Pour le moment, je me concentre sur le voyage de la pirogue O Tahiti Nui freedom, dont je suis le capitaine à terre. C’est un projet un peu fou, initié par Hiria Ottino, et soutenu par l’association « Te vaka no te tau a u’iu’i » (www.otahitinui.com), qui consiste à faire le chemin Lapita sur une pirogue à voile, à l’inverse de nos ancêtres (Polynésie – Chine). Je suis un fan de voile et l’expédition d’Hiria m’a motivé, pour le défi sportif qu’elle représente comme pour son intérêt culturel. L’objectif sous-jacent, outre le fait d’arriver pour la clôture de l’exposition universelle de Shanghai, représentant pour notre pays un coup médiatique vraiment intéressant, c’est la crédibilité qu’on aura acquise avec une telle expérience. L’idée est de créer, à Tahiti, une école de voile traditionnelle. La pirogue O Tahiti Nui freedom a été construite à partir d’un plan authentique de l’amiral Paris, mais réalisée à partir de matériaux modernes. Son coût n’est pas très élevé et sa fabrication facile à répliquer. Deux critères indispensables pour ouvrir une école et faire connaître auprès du plus grand nombre cette technique de navigation ancestrale.

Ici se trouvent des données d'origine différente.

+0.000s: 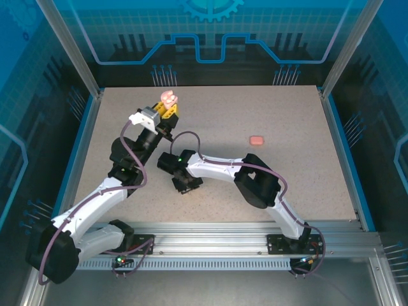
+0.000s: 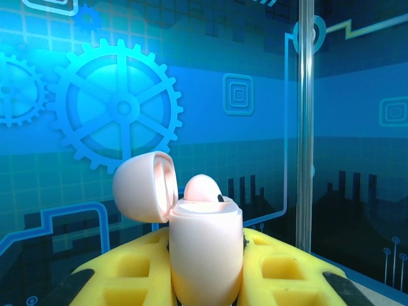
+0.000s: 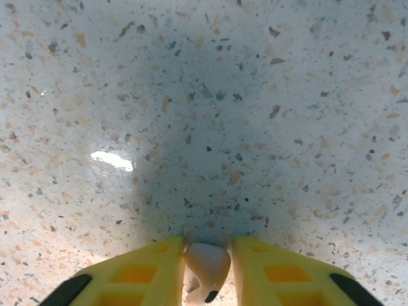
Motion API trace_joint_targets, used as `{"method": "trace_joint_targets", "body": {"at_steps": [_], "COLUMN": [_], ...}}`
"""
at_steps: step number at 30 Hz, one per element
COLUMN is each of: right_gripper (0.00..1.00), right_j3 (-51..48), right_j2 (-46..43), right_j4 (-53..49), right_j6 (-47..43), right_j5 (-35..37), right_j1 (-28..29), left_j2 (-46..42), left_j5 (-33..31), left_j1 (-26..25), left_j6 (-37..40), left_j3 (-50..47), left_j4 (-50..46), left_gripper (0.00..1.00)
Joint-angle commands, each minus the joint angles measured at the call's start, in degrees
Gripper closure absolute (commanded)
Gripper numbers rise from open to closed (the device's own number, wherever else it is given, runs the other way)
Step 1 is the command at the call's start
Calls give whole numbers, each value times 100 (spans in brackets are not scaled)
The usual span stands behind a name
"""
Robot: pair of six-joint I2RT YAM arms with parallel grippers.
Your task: Insert wireless bluetooth earbuds into charging case
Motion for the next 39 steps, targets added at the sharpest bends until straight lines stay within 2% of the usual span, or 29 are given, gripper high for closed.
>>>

Quelle est ta définition de la culture ?

« C’est ce qui reste quand on a tout oublié » : je trouve cette formule bien connue très juste. On a oublié nos cours de mathématiques du collège, mais les connaissances liées à notre culture sont sédimentées en nous, elles sont tellement ancrées au plus profond de notre être qu’elles font presque partie de nos cellules ! Mais tout comme nous, la culture évolue : je ne suis pas le même aujourd’hui que celui que je serai au chevet de ma vie. Je trouve curieux de se dire qu’il y a ici des personnages qui sont de véritables puits de culture, et qu’ils vont disparaître sans que rien ni personne ne s’en aperçoive vraiment… La tradition de l’oralité dont nous sommes issus n’est malheureusement plus adaptée à notre société pour la transmission des savoirs ; chaque jour, on perd un peu plus de ces connaissances ancestrales. On ne pourra jamais les retrouver.

Si on te donnait un budget pour mener une action culturelle, que ferais-tu en priorité ?

Il y a une structure à Moorea que je trouve fantastique : Pu Atitia, présidée par Hinano Murphy. C’est une association de transmission du savoir, les plus anciens enseignent aux plus jeunes notre culture de manière ludique et concrète : faire un ahima’a, le tressage, la charpente, etc. Si j’avais un budget, je ferais donc une réplique de ce type de structure dans chaque archipel. Cela ne nécessite pas de gros moyens, mais il s’agit de trouver les bonnes personnes.